EXERCISE DIRECTIONS
Please filter the entries and return only the lines that include "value".

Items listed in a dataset
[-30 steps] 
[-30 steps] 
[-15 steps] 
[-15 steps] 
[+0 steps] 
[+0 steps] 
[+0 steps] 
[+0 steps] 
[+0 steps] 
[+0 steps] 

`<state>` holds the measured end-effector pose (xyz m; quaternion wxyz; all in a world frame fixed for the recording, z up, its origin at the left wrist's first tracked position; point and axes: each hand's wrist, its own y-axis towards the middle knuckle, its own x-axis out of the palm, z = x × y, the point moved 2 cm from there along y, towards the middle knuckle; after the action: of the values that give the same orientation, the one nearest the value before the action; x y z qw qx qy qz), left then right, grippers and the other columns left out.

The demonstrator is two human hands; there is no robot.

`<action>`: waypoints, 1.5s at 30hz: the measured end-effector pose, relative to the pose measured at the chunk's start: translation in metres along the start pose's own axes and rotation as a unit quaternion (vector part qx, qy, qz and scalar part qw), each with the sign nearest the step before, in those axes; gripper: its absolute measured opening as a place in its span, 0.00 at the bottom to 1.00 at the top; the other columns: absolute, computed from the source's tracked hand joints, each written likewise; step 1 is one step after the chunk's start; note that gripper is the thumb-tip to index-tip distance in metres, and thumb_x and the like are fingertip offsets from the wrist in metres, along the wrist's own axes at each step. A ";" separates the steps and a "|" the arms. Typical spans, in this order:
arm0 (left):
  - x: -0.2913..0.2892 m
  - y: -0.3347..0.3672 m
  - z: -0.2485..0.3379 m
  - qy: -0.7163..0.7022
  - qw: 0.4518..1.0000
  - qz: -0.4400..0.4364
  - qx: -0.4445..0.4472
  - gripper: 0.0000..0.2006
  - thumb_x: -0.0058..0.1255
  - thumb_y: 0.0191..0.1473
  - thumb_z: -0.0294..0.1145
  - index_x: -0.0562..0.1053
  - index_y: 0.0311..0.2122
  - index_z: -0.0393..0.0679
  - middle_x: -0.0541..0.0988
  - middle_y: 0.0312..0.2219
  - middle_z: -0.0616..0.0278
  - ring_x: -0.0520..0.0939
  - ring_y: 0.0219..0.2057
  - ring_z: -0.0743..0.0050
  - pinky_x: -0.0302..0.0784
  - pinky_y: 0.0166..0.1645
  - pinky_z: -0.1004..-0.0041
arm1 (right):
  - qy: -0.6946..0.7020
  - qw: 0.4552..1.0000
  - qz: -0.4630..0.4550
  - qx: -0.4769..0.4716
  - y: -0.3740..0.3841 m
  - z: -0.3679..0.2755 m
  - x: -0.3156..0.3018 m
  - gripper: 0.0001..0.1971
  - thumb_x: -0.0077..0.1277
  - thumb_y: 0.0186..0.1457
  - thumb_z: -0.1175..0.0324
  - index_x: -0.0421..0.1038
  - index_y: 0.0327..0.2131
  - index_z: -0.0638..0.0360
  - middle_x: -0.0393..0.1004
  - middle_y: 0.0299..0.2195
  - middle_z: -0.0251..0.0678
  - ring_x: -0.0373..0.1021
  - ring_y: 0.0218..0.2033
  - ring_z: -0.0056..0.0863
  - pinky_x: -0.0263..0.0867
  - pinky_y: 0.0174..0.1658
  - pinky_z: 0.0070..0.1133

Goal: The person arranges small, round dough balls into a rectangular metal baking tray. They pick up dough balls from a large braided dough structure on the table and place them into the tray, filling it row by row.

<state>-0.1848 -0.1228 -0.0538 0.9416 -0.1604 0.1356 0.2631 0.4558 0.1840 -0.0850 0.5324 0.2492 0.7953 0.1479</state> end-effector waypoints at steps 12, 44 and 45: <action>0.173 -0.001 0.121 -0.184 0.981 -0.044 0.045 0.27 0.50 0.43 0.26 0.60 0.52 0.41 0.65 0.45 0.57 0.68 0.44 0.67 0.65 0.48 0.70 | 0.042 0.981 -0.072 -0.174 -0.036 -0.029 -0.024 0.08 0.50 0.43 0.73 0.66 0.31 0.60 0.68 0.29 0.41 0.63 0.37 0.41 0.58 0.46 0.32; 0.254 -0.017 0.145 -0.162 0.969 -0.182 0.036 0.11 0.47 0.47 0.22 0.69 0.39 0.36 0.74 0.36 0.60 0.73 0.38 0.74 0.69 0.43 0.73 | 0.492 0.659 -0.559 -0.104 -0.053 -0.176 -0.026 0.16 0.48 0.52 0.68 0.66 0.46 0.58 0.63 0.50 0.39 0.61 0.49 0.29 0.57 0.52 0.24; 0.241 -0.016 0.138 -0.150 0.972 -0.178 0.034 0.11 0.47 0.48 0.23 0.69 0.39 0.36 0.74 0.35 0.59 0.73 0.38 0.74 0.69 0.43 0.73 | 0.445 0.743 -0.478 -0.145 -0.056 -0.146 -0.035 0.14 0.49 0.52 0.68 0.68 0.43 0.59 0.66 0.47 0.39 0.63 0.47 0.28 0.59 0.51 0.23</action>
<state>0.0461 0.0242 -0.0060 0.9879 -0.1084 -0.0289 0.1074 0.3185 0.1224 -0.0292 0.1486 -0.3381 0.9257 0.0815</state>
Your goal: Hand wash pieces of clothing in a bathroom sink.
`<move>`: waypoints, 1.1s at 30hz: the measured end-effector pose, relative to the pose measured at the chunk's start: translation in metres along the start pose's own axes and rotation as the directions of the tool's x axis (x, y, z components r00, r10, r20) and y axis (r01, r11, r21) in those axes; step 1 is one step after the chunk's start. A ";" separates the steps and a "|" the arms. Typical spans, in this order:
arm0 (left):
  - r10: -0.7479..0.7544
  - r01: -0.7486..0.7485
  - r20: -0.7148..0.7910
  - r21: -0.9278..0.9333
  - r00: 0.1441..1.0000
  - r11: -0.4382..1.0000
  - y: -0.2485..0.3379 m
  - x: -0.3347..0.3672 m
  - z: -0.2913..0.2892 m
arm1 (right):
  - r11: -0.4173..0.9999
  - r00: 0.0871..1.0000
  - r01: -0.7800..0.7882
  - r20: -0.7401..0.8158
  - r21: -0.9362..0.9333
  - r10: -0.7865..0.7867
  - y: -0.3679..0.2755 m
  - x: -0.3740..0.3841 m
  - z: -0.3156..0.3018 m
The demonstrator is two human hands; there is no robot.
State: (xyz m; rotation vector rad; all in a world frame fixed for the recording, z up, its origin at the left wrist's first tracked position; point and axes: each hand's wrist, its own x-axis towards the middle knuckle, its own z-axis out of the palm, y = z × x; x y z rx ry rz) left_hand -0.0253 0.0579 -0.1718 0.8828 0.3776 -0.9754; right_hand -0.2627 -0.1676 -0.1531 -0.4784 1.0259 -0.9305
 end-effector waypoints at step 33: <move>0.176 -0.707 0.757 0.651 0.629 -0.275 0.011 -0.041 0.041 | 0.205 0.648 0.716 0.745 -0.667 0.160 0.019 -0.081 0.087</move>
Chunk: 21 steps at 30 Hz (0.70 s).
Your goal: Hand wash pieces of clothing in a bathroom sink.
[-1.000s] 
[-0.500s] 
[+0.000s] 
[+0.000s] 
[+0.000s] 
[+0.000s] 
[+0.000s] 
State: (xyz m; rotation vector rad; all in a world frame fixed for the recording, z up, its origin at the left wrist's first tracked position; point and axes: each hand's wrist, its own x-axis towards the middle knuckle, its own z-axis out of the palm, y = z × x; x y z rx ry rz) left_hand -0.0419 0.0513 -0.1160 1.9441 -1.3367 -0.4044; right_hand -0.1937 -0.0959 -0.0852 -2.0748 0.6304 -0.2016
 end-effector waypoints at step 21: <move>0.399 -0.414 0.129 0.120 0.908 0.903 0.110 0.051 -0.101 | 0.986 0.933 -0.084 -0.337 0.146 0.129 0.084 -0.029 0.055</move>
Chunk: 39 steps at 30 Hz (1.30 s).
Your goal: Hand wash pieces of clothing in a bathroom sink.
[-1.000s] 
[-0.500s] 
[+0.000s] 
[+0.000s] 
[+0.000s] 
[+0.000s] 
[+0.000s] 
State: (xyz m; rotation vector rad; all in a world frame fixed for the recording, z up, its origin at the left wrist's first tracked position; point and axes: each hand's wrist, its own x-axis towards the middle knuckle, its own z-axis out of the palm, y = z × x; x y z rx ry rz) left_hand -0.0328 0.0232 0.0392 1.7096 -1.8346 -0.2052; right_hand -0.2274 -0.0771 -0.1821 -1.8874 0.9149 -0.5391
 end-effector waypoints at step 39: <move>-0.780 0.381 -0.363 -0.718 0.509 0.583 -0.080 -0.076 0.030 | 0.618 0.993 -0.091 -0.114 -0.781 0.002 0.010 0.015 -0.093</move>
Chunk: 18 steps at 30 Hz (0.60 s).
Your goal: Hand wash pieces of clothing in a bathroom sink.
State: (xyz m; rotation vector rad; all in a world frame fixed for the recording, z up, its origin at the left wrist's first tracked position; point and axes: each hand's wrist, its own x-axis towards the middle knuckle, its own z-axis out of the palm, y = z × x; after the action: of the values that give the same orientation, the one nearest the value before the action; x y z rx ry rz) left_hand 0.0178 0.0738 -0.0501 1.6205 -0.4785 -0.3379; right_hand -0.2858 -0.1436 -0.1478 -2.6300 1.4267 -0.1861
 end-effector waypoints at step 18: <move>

OUTPUT FOR THIS TASK
`<state>` holds the measured end-effector pose (xyz m; quaternion wxyz; all in a world frame fixed for the recording, z up, its origin at the left wrist's first tracked position; point and axes: each hand's wrist, its own y-axis towards the middle knuckle, its own x-axis out of the palm, z = x × y, the point moved 2 cm from there along y, towards the middle knuckle; after the action: of the values that give the same orientation, the one nearest the value before the action; x y z qw qx qy qz), left then right, grippers and the other columns left out.
State: (xyz m; rotation vector rad; all in a world frame fixed for the recording, z up, its origin at the left wrist's first tracked position; point and axes: each hand's wrist, its own x-axis towards the middle knuckle, its own z-axis out of the palm, y = z × x; after the action: of the values that give the same orientation, the one nearest the value before the action; x y z rx ry rz) left_hand 0.0178 0.0738 -0.0501 1.6205 -0.4785 -0.3379; right_hand -0.2858 -0.1436 -0.1478 -2.6300 1.4267 -0.1861

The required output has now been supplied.